Los alumnos de la Fundación Aikido San Juan participaron durante el mes de noviembre de diversas actividades entre las que se cuentan la Semana del Japón y el seminario de Shihan Yamada en Buenos Aires.
Sensei Fernando Cartofiel junto a uno de sus alumnos en la exhibición brindada por su escuela en la "Semana del Japón" que tuvo lugar en la provincia de San Juan.
La delegación sanjuanina en el seminario de Shihan Yamada en Buenos Aires.

La Fundación con base en San Juan es presidida por Sensei Fernando Cartofiel, quien desde hace varios años lleva adelante una importante tarea de difusión del aikido buscando trascender las fronteras de su provincia, sumando su presencia en importantes eventos locales y a nivel nacional.
Uno de estos encuentros fue el denominado "Semana del Japón" que culminó el pasado 22 de noviembre.

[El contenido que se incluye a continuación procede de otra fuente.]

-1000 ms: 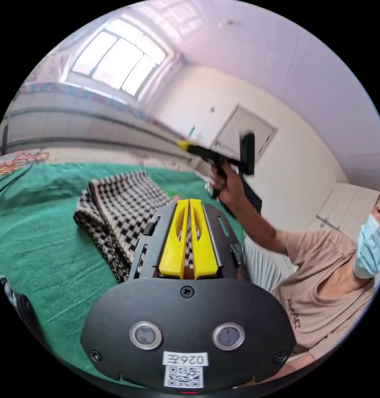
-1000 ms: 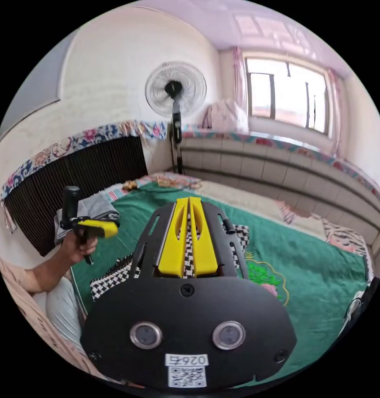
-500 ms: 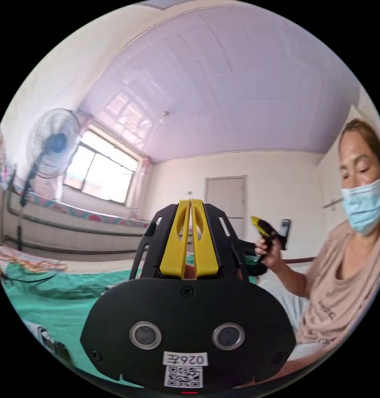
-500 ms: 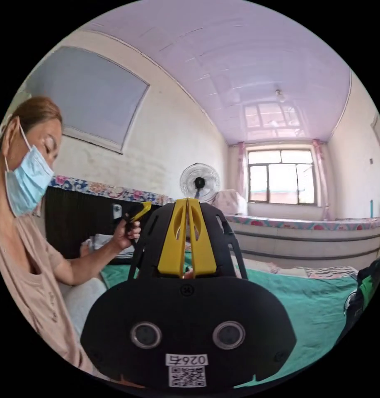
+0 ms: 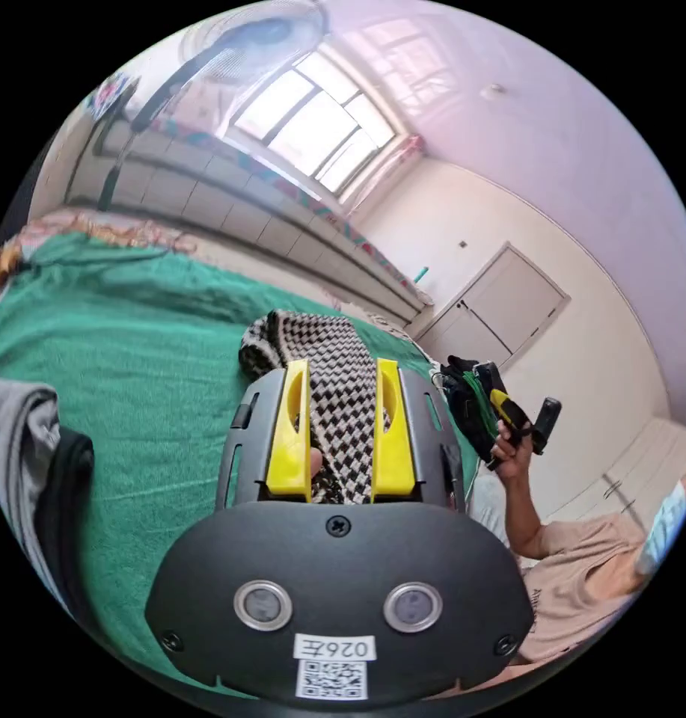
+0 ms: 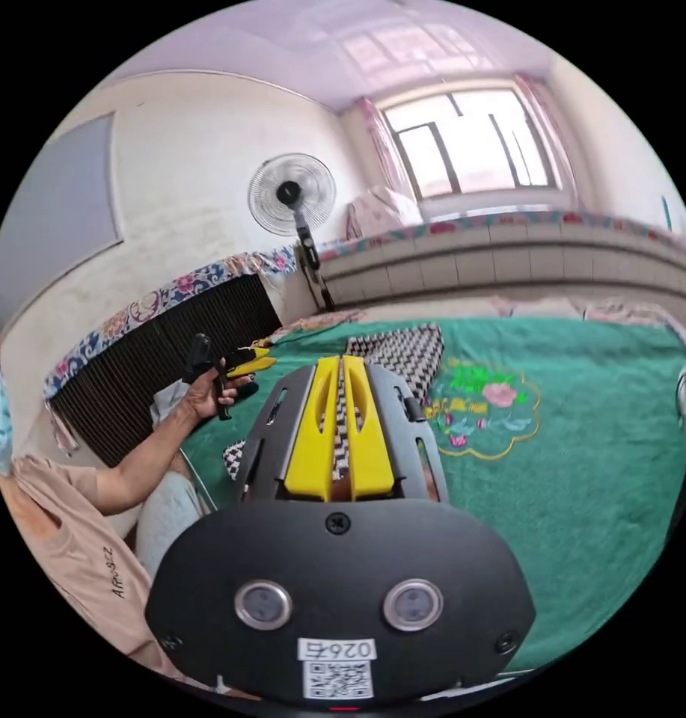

Se trató de una jornada de siete días en el que la escuela de Cartofiel pudo hacer demostraciones de Aikido, Meditación Zen y Aiki Kenjutsu ante un nutrido auditorio en el que se hallaba una delegación cultural llegada de Japón.
Como cabe esperar de un evento de esta naturaleza, la Semana del Japón mostró todo lo que representa a la cultura y modo de vida nipón, desde la Ceremonia del Té, Shodo, Bonsai, Animé, Ikebana, Otaku y exhibiciones de las disciplinas marciales más tradicionales del archipiélago.
Sanjuaninos en el seminario de Yamada Shihan
Una pequeña delegación de la Fundación Aikido San Juan se trasladó a Capital Federal para participar del seminario que brindó Shihan Yoshimitsu Yamada. De esta forma, varios de los
seis representantes de la escuela, con no poco esfuerzo, vivieron por primera vez la experiencia de viajar a Buenos Aires y presenciar un seminario ante uno de los referentes internacionales más importantes del mundo, según relató Sensei Cartofiel a este medio.

Feliz y orgulloso por este logro, el profesor sanjuanino refirió que el aprendizaje que se obtiene en este tipo de encuentros va mas allá de lo académico “Cuando vamos a un seminario estamos allí para ser receptivos, abiertos, espontáneos, y no para juzgar la entereza o el grado de conocimientos de otros. Quien trabaja de esta manera desperdicia una gran oportunidad de conocerse a sí mismo al trabajar con un desconocido sin ningún prejuicio, sin importar escuela, graduación o imagen. Este es el espíritu del Aiki, entrenar sin ataduras ni preconceptos” puntualizó.